On this Fourth Sunday of Lent, traditionally called Laetare Sunday, the Bible lessons are coated with liberating messages of joy. Recall, that entrance antiphon, that prophecy of Isaiah 66:10-11 which we began this Mass with. We are invited to: “Rejoice (rinna) with Jerusalem and be glad because of her, All you who love her Exult, rejoice with her, all you who were mourning over her…suck fully of the milk of her comfort.”
This is the same message of joy, from Israel’s prophets, that Pope Francis began his Apostolic Exhortation, Evangelii Gaudium, with. In particular, and similar to our entrance antiphon is the joyful message of Zephaniah, that says,
“Rejoice the Lord has cancelled your judgment and misfortunes. The Lord your God is with you. He is a Mighty Savior. He rejoices over you with gladness. He will rejoice over you with a happy Song. He will renew you with His Love and Restores your Fortunes” (Zeph 3:14-20).
We rejoice today because of whom the Lord is: the Light of the world, because of how he forgives, because of how he loves, heals, intervenes in our lives, in times war, uncertainties, hunger, poverty, deprivation and exiles and even during the loss of our loved ones!
This is well chronicled in the First Reading of today, 2 Chronicles chapter 36. Yes, Israel had sinned, their kings, priests and the people: “in those days, all the princes of Judah, the priests, and the people added infidelity to infidelity, practicing all the abominations of the nations, and polluting the Lord’s temple which he had consecrated in Jerusalem.” This let them into the darkness and judgment of exiles in Assyria, Babylon and Persia. But, the God of our fathers, who is compassionate and merciful, would never abandon his people. God has his dramatic and divine ways of restoring Israel to himself; evident in the Exodus/Wilderness’ events, in Ezra- Nehemiah, and in other Midrashic Books of Tobith, Ruth, Judith, and Esther.

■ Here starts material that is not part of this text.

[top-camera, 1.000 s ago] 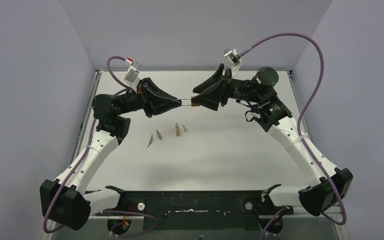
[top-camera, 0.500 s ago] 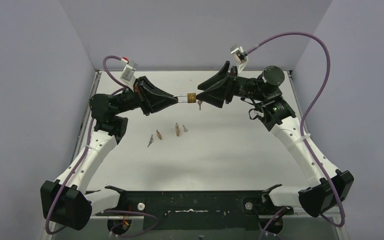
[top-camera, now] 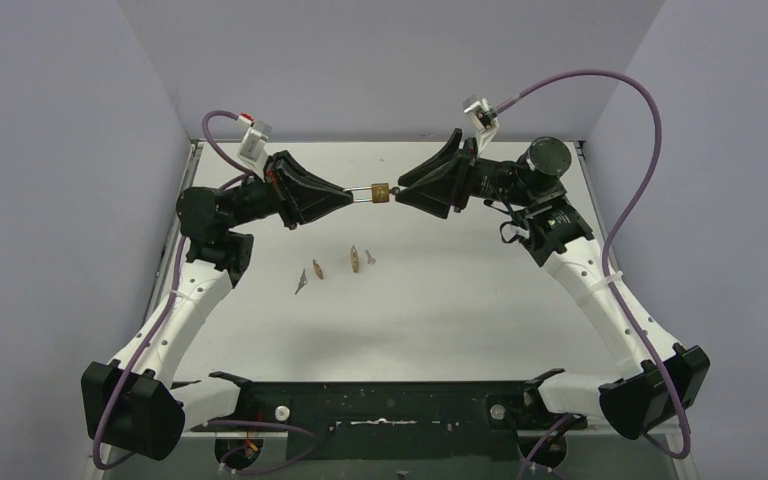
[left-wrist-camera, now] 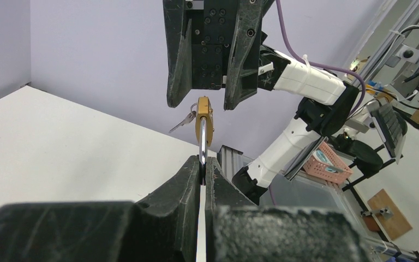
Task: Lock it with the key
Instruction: Lock the lock, then place the key at the center of the board, then place the lock at the center of the board, then reset both arms
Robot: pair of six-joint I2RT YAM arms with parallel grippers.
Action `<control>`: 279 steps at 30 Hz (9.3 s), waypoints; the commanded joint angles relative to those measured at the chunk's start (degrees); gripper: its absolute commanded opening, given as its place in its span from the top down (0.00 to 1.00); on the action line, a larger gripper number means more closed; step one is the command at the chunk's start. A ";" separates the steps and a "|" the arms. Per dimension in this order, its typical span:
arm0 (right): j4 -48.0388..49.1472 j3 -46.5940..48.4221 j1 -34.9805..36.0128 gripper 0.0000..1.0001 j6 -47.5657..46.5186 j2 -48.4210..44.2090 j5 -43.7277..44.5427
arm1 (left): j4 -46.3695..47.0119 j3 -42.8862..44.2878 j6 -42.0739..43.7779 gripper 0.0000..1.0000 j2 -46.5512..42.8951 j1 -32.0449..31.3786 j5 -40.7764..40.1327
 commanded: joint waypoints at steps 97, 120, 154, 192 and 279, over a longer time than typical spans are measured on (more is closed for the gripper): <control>0.41 -4.44 -6.32 1.00 -1.34 -4.26 -0.43 | -15.83 1.17 11.87 1.00 -4.73 4.93 -2.32; -21.37 -9.51 -6.60 1.00 -11.87 -9.74 27.56 | -69.97 9.46 44.24 1.00 -1.60 -15.49 -56.97; -7.74 11.70 14.47 1.00 -9.23 37.71 37.54 | -81.65 21.90 30.59 1.00 27.37 -5.28 -71.76; -0.18 20.25 10.25 1.00 -0.50 58.79 34.98 | -72.08 26.34 27.99 1.00 42.16 -4.00 -65.97; -32.50 -10.32 -11.29 0.00 -11.88 -8.49 76.67 | -64.22 4.00 45.62 0.20 -7.91 11.64 -49.26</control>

St. Paul confirms this in the Second Reading when he says, “Brothers and Sisters, God, who is rich in mercy, because of the great love he had love us, even when we were dead in our transgressions, brought us to life in Christ- by grace you have been saved…”
God's saving acts culminate in the Gospel reading of today which says, “for God so loved the world that he gave his only Son, so that everyone who believes in him might not perish, but might have eternal life. For God did not send his Son in to the world to condemn the world, but that the world might be saved through him” (John 3:14-21).
It is in this saving love of God that we celebrate and rejoice for today, on a Laetare Sunday! As we look forward to the remaining week of Lent, which ushers us into the Passion Week, let us allow ourselves to be forgiven just as we strive to forgive those who may have hurt or offended us. Let us also, as Pope Francis would recommend, reach out evangelically, prophetically, with joy to the world; our brothers, and sisters, the poor, the sick, the needy in prisons, the rich, and those in war, boko-haram, ISIS and terrorist-torn areas, as well as to victims of all forms of slavery.